-- ENTRIES SHOWN follows --

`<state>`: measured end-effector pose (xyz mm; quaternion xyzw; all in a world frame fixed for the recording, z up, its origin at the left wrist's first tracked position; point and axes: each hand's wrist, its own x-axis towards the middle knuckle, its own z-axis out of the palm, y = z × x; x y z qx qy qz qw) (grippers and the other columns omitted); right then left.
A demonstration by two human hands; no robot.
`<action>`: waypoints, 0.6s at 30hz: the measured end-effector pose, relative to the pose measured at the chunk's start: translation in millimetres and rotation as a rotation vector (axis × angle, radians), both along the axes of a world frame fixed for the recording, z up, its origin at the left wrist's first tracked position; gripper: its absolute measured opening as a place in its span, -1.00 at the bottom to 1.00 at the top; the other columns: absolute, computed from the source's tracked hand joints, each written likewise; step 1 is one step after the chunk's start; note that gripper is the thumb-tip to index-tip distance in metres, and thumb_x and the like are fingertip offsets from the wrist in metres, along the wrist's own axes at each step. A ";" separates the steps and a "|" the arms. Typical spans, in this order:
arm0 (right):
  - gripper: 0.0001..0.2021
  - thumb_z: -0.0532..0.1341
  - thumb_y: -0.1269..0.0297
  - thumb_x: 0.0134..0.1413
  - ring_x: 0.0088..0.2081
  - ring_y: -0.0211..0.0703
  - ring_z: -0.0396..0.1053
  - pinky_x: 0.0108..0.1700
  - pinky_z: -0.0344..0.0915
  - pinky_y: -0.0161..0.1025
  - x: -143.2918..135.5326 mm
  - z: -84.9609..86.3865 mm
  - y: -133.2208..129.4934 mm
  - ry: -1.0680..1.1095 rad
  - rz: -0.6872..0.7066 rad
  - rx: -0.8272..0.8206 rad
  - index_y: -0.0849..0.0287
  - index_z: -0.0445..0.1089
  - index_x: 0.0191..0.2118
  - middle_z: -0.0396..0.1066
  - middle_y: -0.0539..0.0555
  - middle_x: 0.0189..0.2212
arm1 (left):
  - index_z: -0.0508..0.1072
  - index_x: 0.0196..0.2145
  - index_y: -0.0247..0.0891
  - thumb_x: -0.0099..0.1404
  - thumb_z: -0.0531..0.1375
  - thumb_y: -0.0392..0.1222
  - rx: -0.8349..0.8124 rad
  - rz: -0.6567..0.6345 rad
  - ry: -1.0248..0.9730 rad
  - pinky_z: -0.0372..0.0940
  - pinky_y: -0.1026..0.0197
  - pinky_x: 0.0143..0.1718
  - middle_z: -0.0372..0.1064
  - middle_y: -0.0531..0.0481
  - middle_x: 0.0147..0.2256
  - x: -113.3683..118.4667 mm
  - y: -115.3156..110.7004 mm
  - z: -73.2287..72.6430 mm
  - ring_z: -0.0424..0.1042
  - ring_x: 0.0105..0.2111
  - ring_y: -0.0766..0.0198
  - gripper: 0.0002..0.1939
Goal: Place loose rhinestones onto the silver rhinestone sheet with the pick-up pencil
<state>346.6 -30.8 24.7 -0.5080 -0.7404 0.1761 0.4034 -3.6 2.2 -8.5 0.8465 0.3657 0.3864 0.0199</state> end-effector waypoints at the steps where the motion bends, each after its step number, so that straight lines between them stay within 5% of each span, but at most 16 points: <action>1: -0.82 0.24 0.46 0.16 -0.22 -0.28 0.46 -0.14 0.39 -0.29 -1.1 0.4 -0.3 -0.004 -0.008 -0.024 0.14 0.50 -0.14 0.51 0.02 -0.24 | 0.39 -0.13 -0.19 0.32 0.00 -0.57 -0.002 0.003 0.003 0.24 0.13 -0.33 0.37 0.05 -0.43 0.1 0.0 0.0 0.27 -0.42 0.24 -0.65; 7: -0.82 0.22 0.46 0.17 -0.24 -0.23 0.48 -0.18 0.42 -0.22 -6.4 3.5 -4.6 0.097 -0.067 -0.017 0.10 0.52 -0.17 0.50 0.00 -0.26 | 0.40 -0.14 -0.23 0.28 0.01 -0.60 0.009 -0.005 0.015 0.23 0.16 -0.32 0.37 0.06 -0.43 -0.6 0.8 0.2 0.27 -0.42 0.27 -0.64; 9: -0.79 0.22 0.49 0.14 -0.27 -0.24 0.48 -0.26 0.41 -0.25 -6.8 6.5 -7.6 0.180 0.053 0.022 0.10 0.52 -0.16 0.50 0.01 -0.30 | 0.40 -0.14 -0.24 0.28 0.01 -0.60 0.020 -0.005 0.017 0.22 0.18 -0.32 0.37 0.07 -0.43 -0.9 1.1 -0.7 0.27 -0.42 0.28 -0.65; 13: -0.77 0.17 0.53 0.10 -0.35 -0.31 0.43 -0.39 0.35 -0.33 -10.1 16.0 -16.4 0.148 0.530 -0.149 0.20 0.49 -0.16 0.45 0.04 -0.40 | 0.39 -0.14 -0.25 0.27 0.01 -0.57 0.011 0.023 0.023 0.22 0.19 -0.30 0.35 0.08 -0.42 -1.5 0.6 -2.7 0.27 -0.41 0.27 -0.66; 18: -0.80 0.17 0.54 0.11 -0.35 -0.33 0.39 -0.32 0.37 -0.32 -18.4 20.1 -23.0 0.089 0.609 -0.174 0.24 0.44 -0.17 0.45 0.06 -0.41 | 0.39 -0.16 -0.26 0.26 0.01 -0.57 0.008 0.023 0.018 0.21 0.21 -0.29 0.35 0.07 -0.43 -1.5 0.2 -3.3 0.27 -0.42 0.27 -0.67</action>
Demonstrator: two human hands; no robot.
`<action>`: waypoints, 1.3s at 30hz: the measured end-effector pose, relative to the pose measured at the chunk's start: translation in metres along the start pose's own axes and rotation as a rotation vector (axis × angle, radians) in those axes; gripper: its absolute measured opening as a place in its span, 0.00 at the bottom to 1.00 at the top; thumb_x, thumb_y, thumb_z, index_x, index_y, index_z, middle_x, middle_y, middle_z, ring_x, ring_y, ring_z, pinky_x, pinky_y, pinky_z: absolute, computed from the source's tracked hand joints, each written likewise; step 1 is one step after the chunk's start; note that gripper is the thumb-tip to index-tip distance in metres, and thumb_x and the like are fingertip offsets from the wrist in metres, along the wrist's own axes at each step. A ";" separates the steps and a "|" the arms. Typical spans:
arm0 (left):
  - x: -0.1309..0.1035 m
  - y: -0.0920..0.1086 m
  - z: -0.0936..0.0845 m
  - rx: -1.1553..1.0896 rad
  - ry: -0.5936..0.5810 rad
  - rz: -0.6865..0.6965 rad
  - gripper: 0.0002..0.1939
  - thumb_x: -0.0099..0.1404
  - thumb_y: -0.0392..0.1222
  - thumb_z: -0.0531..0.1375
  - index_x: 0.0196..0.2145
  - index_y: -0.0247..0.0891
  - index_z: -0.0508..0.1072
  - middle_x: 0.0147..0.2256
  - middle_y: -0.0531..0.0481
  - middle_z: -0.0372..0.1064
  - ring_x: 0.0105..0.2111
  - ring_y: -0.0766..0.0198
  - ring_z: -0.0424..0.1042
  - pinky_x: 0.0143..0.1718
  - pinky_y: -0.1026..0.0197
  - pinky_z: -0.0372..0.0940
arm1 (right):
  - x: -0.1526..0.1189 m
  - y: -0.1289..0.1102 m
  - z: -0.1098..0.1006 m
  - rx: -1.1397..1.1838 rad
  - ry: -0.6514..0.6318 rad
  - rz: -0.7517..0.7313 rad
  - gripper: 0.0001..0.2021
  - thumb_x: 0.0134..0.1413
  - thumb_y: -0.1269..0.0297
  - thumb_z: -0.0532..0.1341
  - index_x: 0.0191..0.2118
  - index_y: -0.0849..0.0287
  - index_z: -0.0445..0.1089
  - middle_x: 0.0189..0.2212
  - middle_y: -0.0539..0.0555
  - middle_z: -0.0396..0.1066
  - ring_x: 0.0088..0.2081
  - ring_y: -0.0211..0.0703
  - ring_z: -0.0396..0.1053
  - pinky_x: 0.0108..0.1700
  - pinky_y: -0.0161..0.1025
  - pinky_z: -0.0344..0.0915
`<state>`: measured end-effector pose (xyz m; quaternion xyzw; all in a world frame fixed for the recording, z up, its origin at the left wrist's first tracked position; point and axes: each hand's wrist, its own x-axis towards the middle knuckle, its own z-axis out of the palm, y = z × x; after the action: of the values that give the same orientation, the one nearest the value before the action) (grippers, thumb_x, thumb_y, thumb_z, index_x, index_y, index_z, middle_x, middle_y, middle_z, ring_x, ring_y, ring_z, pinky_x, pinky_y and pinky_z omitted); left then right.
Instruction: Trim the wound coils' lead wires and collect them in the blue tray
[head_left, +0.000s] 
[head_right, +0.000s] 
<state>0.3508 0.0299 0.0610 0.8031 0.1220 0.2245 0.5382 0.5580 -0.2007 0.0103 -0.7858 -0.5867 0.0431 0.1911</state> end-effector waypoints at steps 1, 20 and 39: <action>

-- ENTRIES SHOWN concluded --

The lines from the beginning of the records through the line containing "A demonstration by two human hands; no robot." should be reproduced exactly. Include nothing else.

`<state>`: measured end-effector pose (xyz mm; quaternion xyzw; all in a world frame fixed for the recording, z up, its origin at the left wrist's first tracked position; point and axes: each hand's wrist, its own x-axis towards the middle knuckle, its own z-axis out of the palm, y = z × x; x y z qx qy qz qw) (grippers and the other columns omitted); right then left.
A demonstration by two human hands; no robot.

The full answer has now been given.